Biological Sciences Department, Purdue University, West Lafayette, IN, USA.
BMC Bioinformatics. 2019 Jul 30;20(1):409. doi: 10.1186/s12859-019-2999-7.
Internal ribosome entry sites (IRES) are segments of mRNA found in untranslated regions that can recruit the ribosome and initiate translation independently of the 5' cap-dependent translation initiation mechanism. IRES usually function when 5' cap-dependent translation initiation has been blocked or repressed. They have been widely found to play important roles in viral infections and cellular processes. However, a limited number of confirmed IRES have been reported due to the requirement for highly labor intensive, slow, and low efficiency laboratory experiments. Bioinformatics tools have been developed, but there is no reliable online tool.
This paper systematically examines the features that can distinguish IRES from non-IRES sequences. Sequence features such as kmer words, structural features such as Q, and sequence/structure hybrid features are evaluated as possible discriminators. They are incorporated into an IRES classifier based on XGBoost. The XGBoost model performs better than previous classifiers, with higher accuracy and much shorter computational time. The number of features in the model has been greatly reduced, compared to previous predictors, by including global kmer and structural features. The contributions of model features are well explained by LIME and SHapley Additive exPlanations. The trained XGBoost model has been implemented as a bioinformatics tool for IRES prediction, IRESpy (https://irespy.shinyapps.io/IRESpy/), which has been applied to scan the human 5' UTR and find novel IRES segments.
IRESpy is a fast, reliable, high-throughput IRES online prediction tool. It provides a publicly available tool for all IRES researchers, and can be used in other genomics applications such as gene annotation and analysis of differential gene expression.
内部核糖体进入位点(IRES)是在非翻译区发现的 mRNA 片段,可招募核糖体并独立于 5' 帽依赖性翻译起始机制起始翻译。
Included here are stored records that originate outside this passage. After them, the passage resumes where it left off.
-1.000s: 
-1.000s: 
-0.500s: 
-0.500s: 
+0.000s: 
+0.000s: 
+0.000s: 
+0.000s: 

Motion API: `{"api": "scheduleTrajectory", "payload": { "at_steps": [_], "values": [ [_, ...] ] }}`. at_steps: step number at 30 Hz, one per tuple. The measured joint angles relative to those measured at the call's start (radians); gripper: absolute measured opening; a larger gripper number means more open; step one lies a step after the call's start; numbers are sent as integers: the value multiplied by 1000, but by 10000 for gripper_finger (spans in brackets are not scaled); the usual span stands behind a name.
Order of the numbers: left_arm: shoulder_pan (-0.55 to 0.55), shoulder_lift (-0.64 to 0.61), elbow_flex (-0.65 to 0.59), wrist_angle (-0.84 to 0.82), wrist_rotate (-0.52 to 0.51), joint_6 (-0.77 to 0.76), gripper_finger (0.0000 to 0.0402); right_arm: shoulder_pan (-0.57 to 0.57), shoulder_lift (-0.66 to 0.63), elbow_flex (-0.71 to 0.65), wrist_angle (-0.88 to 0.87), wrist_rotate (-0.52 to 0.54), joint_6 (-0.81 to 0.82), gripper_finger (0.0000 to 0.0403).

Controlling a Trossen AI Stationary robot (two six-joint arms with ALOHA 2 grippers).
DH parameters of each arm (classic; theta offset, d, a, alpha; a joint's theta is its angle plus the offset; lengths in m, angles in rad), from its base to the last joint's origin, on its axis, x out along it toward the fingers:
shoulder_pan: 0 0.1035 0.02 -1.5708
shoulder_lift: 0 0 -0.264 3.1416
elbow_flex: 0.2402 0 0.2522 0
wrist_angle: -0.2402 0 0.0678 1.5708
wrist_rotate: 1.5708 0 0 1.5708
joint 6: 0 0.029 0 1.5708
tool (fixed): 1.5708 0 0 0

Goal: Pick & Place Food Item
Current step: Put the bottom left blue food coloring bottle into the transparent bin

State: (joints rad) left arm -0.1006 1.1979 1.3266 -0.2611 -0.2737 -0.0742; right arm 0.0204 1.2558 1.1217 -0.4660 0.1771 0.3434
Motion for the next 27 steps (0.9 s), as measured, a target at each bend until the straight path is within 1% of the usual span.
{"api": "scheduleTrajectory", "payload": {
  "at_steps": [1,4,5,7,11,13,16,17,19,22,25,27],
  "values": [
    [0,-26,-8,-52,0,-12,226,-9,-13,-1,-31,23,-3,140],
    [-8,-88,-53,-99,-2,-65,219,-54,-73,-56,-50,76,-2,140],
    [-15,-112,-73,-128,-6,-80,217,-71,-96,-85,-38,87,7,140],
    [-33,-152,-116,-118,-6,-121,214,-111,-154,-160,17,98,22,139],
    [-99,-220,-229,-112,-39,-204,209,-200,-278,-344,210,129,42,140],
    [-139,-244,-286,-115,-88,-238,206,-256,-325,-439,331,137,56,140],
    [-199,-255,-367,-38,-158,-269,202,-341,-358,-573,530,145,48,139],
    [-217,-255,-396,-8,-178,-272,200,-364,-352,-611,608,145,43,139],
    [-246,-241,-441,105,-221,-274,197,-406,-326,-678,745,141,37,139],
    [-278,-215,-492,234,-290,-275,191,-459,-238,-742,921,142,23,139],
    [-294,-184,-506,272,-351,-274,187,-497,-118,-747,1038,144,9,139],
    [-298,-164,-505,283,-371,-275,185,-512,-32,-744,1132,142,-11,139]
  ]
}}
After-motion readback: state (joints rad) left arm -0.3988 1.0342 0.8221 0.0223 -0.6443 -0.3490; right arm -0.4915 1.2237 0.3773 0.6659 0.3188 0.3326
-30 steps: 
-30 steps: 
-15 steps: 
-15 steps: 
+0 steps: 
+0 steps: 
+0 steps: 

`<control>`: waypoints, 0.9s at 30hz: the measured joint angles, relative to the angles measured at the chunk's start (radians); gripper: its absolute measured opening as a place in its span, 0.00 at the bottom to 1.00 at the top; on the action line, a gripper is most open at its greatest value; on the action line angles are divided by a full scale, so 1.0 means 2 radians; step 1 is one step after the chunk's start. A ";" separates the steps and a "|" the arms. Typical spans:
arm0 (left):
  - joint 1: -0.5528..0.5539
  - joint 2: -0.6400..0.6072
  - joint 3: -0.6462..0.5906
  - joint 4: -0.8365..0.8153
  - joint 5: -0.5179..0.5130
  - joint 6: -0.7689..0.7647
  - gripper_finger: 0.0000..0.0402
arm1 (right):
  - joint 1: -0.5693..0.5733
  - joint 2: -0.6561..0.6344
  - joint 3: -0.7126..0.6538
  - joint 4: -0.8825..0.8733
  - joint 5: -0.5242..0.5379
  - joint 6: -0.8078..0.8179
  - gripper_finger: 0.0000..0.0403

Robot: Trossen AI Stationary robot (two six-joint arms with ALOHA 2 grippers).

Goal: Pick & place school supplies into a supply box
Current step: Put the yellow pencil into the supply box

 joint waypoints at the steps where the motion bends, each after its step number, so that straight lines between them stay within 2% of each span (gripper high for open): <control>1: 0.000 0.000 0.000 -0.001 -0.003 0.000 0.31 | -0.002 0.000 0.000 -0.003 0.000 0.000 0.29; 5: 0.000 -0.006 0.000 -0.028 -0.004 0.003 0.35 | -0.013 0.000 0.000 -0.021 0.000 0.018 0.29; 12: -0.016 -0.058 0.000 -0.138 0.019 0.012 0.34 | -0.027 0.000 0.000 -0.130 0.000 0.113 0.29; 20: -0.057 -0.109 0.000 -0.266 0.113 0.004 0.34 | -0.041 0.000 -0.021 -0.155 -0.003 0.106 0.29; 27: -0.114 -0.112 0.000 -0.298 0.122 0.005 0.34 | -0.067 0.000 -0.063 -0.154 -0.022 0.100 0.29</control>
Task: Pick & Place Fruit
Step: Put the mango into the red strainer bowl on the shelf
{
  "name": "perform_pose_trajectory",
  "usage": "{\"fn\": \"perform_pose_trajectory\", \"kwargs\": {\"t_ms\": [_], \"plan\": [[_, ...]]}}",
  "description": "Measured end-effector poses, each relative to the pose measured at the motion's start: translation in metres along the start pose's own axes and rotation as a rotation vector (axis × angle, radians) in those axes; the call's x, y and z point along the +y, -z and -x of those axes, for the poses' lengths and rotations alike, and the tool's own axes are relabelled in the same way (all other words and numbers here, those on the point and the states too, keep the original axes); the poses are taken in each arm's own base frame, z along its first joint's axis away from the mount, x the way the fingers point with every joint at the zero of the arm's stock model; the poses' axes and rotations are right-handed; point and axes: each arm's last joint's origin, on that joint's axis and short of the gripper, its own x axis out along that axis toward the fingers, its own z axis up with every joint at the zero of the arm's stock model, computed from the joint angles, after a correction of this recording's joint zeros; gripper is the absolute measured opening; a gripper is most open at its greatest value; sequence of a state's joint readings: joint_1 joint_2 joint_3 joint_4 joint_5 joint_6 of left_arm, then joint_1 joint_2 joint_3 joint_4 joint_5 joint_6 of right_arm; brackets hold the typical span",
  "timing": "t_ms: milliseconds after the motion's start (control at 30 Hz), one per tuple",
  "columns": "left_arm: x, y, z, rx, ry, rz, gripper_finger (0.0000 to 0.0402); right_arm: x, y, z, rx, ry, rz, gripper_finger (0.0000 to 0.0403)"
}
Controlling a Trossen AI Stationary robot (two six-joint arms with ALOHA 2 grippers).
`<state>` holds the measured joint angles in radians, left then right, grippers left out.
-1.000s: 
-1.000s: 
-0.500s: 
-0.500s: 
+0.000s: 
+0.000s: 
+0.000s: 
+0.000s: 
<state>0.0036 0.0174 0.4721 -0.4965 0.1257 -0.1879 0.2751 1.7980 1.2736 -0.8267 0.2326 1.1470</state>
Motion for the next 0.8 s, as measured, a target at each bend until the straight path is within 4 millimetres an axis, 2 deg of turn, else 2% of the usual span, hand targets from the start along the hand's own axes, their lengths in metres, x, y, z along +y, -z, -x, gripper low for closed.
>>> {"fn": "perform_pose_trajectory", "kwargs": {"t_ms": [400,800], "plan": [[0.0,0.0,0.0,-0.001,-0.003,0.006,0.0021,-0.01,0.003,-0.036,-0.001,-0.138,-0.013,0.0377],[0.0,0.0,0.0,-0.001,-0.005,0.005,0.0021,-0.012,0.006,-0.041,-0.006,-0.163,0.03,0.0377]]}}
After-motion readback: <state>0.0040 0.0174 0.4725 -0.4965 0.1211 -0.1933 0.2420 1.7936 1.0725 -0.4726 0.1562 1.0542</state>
当 5' 帽依赖性翻译起始被阻断或抑制时,IRES 通常起作用。它们在病毒感染和细胞过程中发挥着重要作用,这已经得到了广泛的证实。然而,由于需要高度劳动密集型、缓慢且效率低下的实验室实验,已报道的确认 IRES 数量有限。已经开发了生物信息学工具,但没有可靠的在线工具。
本文系统地检查了可将 IRES 与非 IRES 序列区分开来的特征。将 kmer 单词等序列特征、Q 等结构特征以及序列/结构混合特征评估为可能的鉴别器。它们被合并到基于 XGBoost 的 IRES 分类器中。XGBoost 模型的性能优于以前的分类器,具有更高的准确性和短得多的计算时间。与以前的预测器相比,通过包括全局 kmer 和结构特征,模型中的特征数量大大减少。LIME 和 SHapley Additive exPlanations 很好地解释了模型特征的贡献。训练有素的 XGBoost 模型已作为 IRES 预测的生物信息学工具实现,即 IRESpy(https://irespy.shinyapps.io/IRESpy/),它已被应用于扫描人类 5'UTR 并发现新的 IRES 片段。
IRESpy 是一种快速、可靠、高通量的 IRES 在线预测工具。它为所有 IRES 研究人员提供了一个公开可用的工具,并且可以用于其他基因组学应用,例如基因注释和差异基因表达分析。